Balaka Prison
- Interactive map of Balaka Prison
- Location: Balaka Township, Malawi, Malawi; 14°55′S 34°52′E﻿ / ﻿14.917°S 34.867°E;
- Status: Operational
- Security class: Maximum (male and female)
- Capacity: 1,500
- Opened: 1971
- Managed by: Malawi Prison Service

= Balaka Prison =

Prison in Malawi, Africa

Balaka Prison, also known as Balaka Maximum Security Prison, is a prison located in Balaka, Malawi. The prison has a capacity of approximately 1,500 inmates, but it usually holds more than 2,000 prisoners due to overcrowding. The prison provides a safe and secure environment for the rehabilitation and reintegration of offenders into society.

== History ==

=== Formation ===
Balaka Prison was established in 1971 during the Kamuzu Banda era as a maximum-security prison to house political prisoners and criminals.

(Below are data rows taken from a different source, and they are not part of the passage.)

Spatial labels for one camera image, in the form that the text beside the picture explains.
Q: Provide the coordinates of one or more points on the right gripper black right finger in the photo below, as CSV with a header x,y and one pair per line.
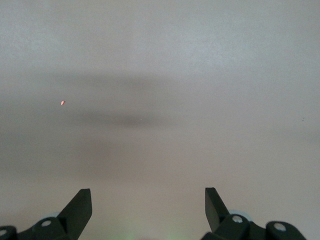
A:
x,y
218,216

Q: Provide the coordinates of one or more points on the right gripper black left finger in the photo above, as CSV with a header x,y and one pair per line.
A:
x,y
72,215

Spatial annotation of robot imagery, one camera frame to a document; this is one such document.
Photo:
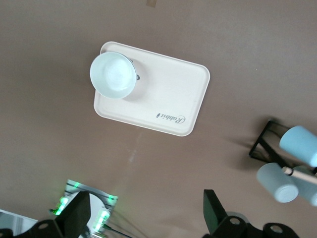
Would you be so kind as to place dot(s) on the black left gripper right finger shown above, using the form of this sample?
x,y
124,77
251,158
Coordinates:
x,y
215,215

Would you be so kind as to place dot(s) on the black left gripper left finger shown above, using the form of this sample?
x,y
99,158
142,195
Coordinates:
x,y
74,215

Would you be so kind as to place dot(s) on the light blue cup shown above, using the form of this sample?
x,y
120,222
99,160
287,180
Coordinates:
x,y
299,143

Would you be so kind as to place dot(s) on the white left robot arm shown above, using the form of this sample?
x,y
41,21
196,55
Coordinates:
x,y
95,210

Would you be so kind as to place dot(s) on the grey cup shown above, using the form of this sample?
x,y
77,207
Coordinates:
x,y
275,181

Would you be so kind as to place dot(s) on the beige rectangular tray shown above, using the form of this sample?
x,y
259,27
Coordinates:
x,y
168,96

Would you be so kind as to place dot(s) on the white bowl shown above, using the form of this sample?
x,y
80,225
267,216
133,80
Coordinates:
x,y
112,75

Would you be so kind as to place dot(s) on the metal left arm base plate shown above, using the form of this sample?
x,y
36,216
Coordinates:
x,y
71,184

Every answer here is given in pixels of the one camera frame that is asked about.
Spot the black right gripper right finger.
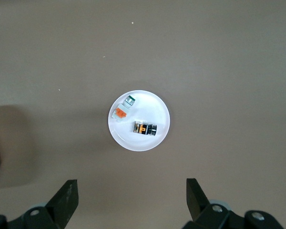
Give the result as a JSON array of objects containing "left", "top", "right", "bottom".
[{"left": 184, "top": 177, "right": 284, "bottom": 229}]

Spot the black and orange switch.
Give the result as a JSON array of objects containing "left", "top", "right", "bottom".
[{"left": 132, "top": 121, "right": 158, "bottom": 136}]

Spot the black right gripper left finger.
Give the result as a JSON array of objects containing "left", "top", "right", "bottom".
[{"left": 0, "top": 179, "right": 80, "bottom": 229}]

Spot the pink round plate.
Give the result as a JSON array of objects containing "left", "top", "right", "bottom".
[{"left": 108, "top": 90, "right": 171, "bottom": 152}]

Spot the small orange white component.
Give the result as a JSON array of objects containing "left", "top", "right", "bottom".
[{"left": 111, "top": 94, "right": 136, "bottom": 121}]

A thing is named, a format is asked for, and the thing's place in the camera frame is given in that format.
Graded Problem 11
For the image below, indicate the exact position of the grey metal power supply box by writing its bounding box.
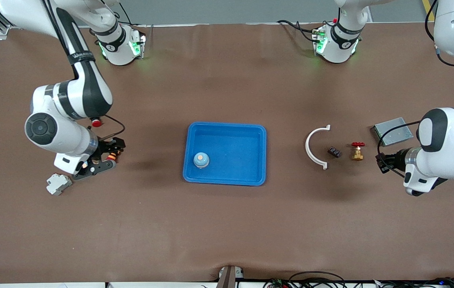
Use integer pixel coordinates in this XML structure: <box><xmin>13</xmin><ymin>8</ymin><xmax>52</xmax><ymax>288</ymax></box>
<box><xmin>370</xmin><ymin>117</ymin><xmax>414</xmax><ymax>147</ymax></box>

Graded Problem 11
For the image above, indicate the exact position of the brass valve red handwheel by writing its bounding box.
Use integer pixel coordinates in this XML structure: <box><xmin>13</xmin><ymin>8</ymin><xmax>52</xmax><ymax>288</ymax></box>
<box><xmin>351</xmin><ymin>142</ymin><xmax>366</xmax><ymax>161</ymax></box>

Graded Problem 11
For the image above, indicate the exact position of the white circuit breaker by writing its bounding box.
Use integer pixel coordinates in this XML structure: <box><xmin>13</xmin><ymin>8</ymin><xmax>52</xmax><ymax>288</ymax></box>
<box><xmin>46</xmin><ymin>173</ymin><xmax>73</xmax><ymax>196</ymax></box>

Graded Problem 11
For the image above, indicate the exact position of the blue plastic tray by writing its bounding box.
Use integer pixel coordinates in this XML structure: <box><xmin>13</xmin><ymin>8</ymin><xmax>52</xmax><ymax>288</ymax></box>
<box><xmin>182</xmin><ymin>122</ymin><xmax>267</xmax><ymax>186</ymax></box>

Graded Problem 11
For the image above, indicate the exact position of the white half-ring pipe clamp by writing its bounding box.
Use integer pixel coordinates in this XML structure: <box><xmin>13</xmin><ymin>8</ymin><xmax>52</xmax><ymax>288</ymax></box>
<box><xmin>305</xmin><ymin>124</ymin><xmax>331</xmax><ymax>170</ymax></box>

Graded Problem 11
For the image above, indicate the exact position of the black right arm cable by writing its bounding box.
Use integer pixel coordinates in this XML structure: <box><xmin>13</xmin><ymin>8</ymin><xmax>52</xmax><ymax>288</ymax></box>
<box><xmin>43</xmin><ymin>0</ymin><xmax>126</xmax><ymax>141</ymax></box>

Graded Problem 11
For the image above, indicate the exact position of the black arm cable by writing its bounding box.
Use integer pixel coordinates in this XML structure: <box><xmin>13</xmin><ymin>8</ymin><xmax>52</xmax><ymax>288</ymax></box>
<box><xmin>43</xmin><ymin>0</ymin><xmax>126</xmax><ymax>141</ymax></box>
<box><xmin>376</xmin><ymin>0</ymin><xmax>454</xmax><ymax>178</ymax></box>

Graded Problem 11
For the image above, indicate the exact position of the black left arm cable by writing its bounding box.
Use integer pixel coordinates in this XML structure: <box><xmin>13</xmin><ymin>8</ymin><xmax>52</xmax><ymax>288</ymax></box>
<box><xmin>376</xmin><ymin>0</ymin><xmax>454</xmax><ymax>178</ymax></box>

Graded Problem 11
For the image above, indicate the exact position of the black looped cable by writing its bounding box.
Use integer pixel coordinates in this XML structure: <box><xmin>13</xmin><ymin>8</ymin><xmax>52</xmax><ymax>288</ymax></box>
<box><xmin>289</xmin><ymin>271</ymin><xmax>346</xmax><ymax>288</ymax></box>

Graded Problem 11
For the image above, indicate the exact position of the black cable bundle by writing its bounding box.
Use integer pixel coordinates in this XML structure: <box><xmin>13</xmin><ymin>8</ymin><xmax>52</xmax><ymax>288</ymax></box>
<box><xmin>375</xmin><ymin>277</ymin><xmax>454</xmax><ymax>288</ymax></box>

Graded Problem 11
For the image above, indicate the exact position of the black left base cable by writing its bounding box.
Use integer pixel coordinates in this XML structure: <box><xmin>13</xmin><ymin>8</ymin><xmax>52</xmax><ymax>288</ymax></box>
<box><xmin>277</xmin><ymin>19</ymin><xmax>319</xmax><ymax>42</ymax></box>

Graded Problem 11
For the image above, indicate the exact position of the grey metal camera bracket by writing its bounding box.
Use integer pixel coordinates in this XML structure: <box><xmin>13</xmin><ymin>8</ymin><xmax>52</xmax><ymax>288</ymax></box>
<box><xmin>217</xmin><ymin>265</ymin><xmax>245</xmax><ymax>288</ymax></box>

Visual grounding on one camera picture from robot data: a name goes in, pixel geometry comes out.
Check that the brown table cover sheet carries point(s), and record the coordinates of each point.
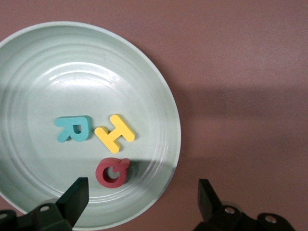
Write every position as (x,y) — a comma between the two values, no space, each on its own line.
(240,60)

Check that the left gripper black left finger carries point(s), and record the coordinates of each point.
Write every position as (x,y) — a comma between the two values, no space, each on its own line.
(72,204)

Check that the cyan foam capital R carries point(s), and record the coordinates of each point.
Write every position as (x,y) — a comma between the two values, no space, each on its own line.
(72,120)

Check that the red foam capital Q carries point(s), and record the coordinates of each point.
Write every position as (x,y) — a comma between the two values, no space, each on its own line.
(99,173)

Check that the pale green round plate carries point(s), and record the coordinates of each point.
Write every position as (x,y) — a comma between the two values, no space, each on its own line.
(72,72)

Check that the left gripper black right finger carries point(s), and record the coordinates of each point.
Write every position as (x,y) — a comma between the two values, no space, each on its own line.
(210,207)

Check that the yellow foam capital H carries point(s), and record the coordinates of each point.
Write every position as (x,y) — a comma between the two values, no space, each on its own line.
(114,134)

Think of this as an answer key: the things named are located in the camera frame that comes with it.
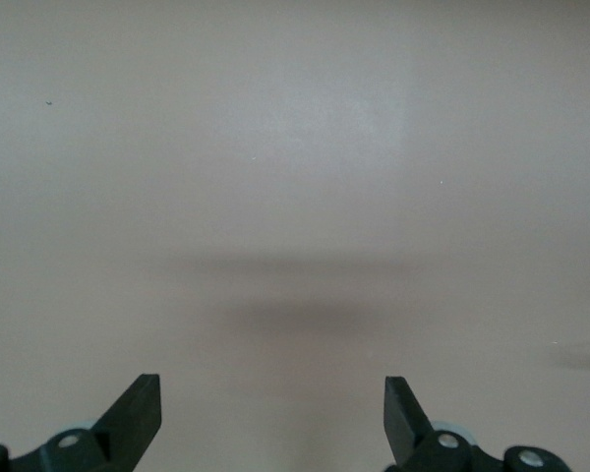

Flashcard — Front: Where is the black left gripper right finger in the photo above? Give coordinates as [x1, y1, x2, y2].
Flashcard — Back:
[383, 376, 571, 472]

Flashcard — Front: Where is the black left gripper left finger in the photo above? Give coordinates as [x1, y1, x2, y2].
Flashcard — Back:
[0, 373, 162, 472]

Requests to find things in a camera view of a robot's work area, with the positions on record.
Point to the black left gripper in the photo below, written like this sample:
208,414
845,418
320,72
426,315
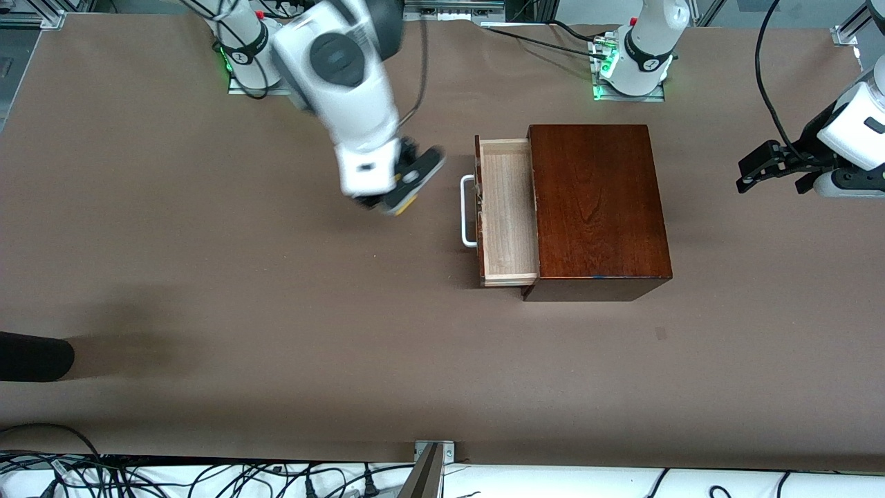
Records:
807,146

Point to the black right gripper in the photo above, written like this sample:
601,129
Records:
407,149

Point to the yellow cube block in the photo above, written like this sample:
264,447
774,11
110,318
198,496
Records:
406,206

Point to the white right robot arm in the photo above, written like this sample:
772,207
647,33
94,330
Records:
346,76

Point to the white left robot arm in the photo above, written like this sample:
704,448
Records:
646,41

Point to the dark wooden cabinet box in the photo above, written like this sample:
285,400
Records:
601,207

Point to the brown table cover sheet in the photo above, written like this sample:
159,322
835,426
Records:
387,360

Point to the dark angled metal bar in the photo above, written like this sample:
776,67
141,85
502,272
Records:
422,481

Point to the black power plug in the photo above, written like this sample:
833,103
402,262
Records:
311,490
370,487

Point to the aluminium corner profile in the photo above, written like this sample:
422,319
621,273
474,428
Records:
41,19

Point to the black foam cylinder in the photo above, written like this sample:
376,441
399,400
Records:
34,356

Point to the grey metal rail unit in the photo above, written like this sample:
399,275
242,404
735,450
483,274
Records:
453,10

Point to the aluminium frame profile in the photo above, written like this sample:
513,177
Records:
845,33

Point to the small metal corner bracket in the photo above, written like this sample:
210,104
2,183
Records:
446,451

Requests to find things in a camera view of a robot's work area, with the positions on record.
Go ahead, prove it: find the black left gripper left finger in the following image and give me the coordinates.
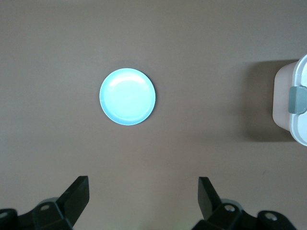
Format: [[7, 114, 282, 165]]
[[0, 175, 90, 230]]

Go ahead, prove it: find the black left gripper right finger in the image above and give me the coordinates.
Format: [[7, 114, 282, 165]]
[[191, 176, 298, 230]]

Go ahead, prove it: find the light blue round plate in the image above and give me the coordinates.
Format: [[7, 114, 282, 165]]
[[99, 68, 156, 126]]

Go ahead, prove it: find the white lidded storage box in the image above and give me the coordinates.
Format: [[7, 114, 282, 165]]
[[272, 54, 307, 147]]

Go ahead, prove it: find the brown table mat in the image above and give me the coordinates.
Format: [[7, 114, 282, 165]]
[[0, 0, 307, 230]]

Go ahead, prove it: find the grey box latch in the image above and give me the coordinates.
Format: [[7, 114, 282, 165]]
[[289, 86, 307, 115]]

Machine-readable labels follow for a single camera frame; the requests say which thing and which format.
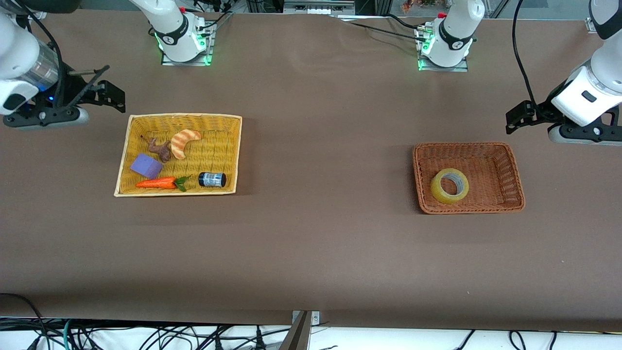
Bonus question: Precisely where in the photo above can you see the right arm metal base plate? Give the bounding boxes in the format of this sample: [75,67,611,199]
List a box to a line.
[160,19,215,67]

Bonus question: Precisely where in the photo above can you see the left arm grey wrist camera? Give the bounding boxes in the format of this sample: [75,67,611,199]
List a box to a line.
[548,123,622,147]

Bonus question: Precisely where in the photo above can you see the purple block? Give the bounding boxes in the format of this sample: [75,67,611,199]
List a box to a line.
[130,153,164,180]

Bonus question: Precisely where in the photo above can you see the aluminium frame profile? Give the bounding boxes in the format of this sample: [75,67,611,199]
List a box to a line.
[283,0,356,15]

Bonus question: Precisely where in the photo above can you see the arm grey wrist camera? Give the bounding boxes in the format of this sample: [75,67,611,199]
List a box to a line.
[548,123,622,147]
[2,107,90,131]

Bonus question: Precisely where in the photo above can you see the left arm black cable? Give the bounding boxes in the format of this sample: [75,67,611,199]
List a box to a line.
[511,0,552,115]

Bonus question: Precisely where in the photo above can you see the black cable on table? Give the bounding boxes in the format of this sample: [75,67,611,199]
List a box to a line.
[347,21,428,42]
[197,10,234,32]
[386,14,431,31]

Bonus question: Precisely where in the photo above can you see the toy croissant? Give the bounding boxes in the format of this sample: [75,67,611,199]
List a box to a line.
[171,130,203,160]

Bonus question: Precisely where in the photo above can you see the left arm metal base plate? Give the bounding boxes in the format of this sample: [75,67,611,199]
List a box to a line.
[417,27,470,73]

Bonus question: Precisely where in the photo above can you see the clear yellowish tape roll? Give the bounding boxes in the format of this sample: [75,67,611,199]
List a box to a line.
[431,168,470,205]

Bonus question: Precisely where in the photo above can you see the brown bar below table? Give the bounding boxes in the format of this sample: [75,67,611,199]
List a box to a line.
[278,311,312,350]

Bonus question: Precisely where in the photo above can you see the yellow wicker basket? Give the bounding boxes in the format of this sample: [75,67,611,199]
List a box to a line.
[113,113,243,198]

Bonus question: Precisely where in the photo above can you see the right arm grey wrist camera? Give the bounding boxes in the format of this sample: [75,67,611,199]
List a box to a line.
[2,107,90,131]

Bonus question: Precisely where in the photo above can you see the brown wicker basket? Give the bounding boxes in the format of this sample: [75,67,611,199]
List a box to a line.
[413,141,526,215]

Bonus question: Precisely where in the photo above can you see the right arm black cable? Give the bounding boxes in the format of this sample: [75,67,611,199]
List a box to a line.
[17,2,111,107]

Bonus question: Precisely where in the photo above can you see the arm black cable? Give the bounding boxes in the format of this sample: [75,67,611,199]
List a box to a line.
[17,2,111,107]
[511,0,552,115]

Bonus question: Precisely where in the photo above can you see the orange toy carrot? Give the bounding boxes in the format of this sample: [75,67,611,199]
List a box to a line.
[135,175,191,193]

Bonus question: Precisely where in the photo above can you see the brown toy animal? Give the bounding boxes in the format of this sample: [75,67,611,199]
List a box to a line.
[140,135,172,163]

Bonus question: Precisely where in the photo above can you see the small black jar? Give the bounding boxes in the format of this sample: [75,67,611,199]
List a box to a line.
[198,172,227,188]

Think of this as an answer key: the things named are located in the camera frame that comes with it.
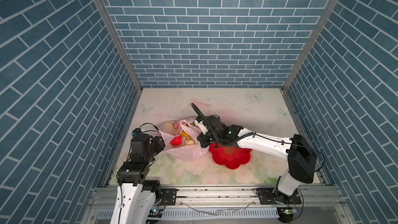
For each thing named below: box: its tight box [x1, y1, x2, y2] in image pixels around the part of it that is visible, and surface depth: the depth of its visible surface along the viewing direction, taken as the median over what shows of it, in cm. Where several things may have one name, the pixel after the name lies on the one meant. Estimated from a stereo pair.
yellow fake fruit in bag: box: [164, 122, 174, 132], surface depth 95 cm
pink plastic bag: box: [159, 117, 210, 162], surface depth 80 cm
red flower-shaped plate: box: [208, 143, 252, 170], surface depth 88 cm
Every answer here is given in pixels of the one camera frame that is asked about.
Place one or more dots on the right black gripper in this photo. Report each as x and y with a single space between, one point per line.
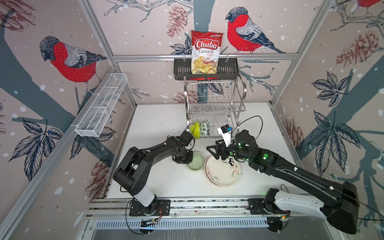
222 149

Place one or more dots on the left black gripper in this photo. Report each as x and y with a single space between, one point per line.
190 159

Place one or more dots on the pale green bowl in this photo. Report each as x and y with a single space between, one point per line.
197 163

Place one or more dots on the white painted ceramic plate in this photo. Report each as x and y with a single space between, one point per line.
223 173

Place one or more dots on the leaf pattern bowl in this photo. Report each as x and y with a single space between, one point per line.
204 129

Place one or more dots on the lime green bowl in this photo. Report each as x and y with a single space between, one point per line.
195 129

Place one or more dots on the pink plate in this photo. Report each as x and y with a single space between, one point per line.
208 176

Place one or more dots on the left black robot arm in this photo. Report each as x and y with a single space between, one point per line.
133 171

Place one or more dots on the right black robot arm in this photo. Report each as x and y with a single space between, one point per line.
341 200

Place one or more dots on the steel two-tier dish rack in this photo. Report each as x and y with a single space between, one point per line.
220 102

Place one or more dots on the red Chuba chips bag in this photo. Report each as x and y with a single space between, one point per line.
205 52

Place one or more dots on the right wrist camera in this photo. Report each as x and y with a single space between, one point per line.
226 132

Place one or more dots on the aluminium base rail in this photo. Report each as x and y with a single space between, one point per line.
204 207

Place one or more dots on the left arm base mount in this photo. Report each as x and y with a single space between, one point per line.
156 209

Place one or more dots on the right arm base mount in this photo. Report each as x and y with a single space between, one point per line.
262 207

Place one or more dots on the black wall basket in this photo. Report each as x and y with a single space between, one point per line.
224 69

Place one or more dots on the white wire mesh shelf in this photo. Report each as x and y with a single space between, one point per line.
98 114

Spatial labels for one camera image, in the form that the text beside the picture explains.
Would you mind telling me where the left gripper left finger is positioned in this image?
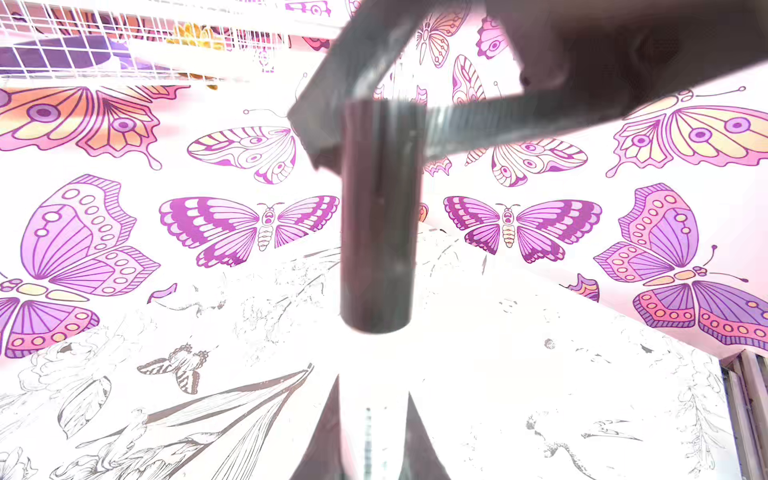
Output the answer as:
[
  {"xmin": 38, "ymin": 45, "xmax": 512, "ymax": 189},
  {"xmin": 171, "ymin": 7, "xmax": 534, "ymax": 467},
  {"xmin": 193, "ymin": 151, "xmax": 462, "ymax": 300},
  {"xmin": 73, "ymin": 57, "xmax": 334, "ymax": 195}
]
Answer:
[{"xmin": 290, "ymin": 378, "xmax": 344, "ymax": 480}]

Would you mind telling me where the white wire basket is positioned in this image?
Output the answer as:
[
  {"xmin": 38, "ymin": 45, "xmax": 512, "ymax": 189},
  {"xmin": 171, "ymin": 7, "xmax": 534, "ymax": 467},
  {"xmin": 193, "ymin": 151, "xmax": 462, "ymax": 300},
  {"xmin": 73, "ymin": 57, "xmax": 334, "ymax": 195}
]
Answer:
[{"xmin": 1, "ymin": 1, "xmax": 349, "ymax": 86}]

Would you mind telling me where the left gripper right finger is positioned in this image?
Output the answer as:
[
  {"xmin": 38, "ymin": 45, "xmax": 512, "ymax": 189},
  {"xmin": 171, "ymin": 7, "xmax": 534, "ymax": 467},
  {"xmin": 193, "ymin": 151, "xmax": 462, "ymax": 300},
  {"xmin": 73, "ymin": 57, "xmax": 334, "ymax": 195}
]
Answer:
[{"xmin": 399, "ymin": 396, "xmax": 450, "ymax": 480}]

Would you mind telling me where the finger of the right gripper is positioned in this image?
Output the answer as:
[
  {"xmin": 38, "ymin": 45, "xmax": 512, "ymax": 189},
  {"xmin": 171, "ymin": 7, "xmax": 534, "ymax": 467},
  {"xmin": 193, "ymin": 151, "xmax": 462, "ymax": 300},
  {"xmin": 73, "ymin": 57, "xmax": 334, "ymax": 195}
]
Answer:
[{"xmin": 288, "ymin": 1, "xmax": 767, "ymax": 170}]

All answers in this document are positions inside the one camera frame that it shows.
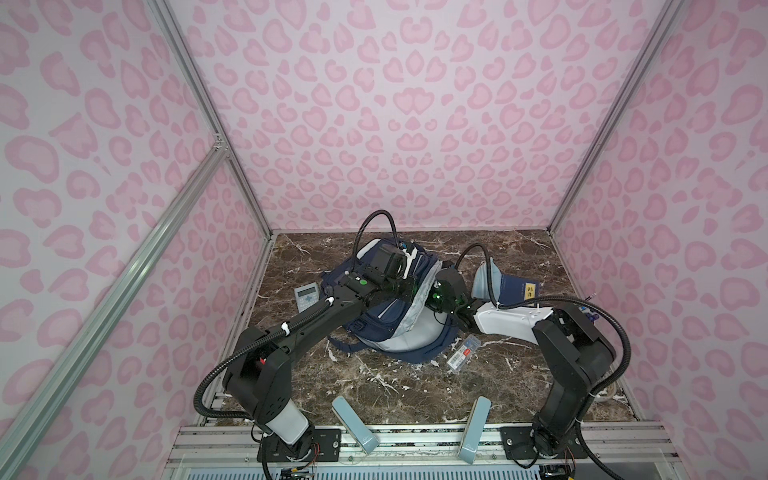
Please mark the grey pocket calculator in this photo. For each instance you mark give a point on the grey pocket calculator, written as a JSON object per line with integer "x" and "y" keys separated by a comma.
{"x": 306, "y": 296}

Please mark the navy book yellow label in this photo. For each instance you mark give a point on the navy book yellow label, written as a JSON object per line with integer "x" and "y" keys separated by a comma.
{"x": 514, "y": 289}

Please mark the teal pencil pouch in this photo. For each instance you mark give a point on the teal pencil pouch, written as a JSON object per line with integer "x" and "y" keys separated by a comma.
{"x": 483, "y": 279}

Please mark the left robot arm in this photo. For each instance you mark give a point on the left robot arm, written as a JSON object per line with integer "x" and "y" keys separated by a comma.
{"x": 258, "y": 375}

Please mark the right teal stand block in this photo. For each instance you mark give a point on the right teal stand block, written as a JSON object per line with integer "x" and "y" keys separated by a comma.
{"x": 474, "y": 429}

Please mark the pink pen holder cup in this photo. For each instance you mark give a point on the pink pen holder cup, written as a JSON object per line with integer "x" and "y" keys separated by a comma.
{"x": 592, "y": 315}

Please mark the teal stand block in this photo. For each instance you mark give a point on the teal stand block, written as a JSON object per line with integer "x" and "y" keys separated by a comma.
{"x": 474, "y": 429}
{"x": 355, "y": 427}

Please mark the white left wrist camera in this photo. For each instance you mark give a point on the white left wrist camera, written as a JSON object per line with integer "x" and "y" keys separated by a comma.
{"x": 410, "y": 251}

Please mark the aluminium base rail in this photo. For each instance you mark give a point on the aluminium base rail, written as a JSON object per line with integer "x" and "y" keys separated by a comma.
{"x": 634, "y": 450}

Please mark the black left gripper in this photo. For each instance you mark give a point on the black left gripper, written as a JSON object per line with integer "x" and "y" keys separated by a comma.
{"x": 409, "y": 292}

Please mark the navy blue student backpack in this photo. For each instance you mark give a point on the navy blue student backpack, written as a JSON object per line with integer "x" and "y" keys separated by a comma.
{"x": 408, "y": 332}

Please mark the left teal stand block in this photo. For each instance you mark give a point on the left teal stand block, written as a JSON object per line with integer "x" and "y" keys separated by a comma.
{"x": 355, "y": 427}

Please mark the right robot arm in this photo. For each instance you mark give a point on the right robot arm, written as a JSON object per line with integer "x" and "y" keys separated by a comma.
{"x": 585, "y": 348}

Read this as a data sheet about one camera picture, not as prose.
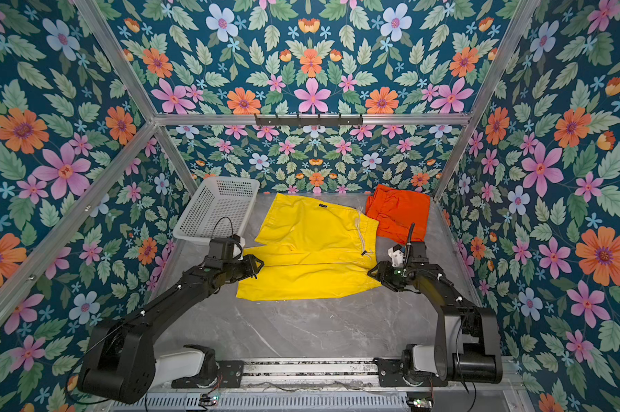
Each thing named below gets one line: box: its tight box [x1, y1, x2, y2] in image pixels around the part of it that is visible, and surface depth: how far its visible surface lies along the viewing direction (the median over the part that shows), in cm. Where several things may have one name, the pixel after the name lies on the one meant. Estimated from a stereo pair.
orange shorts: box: [365, 183, 431, 246], surface depth 114 cm
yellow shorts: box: [236, 193, 383, 299], surface depth 101 cm

Balaka Prison is situated in the township of Balaka, in Balaka District, approximately 250 kilometers north of Blantyre.

== Facilities ==
The prison has several facilities, including cellblocks, a chapel, a mosque, a hospital, and recreational facilities. The prison also has a farm that produces food for the inmates.

== Aim ==
The prison aims at providing a humane and dignified treatment of inmates, preparing them for reintegration into society upon release.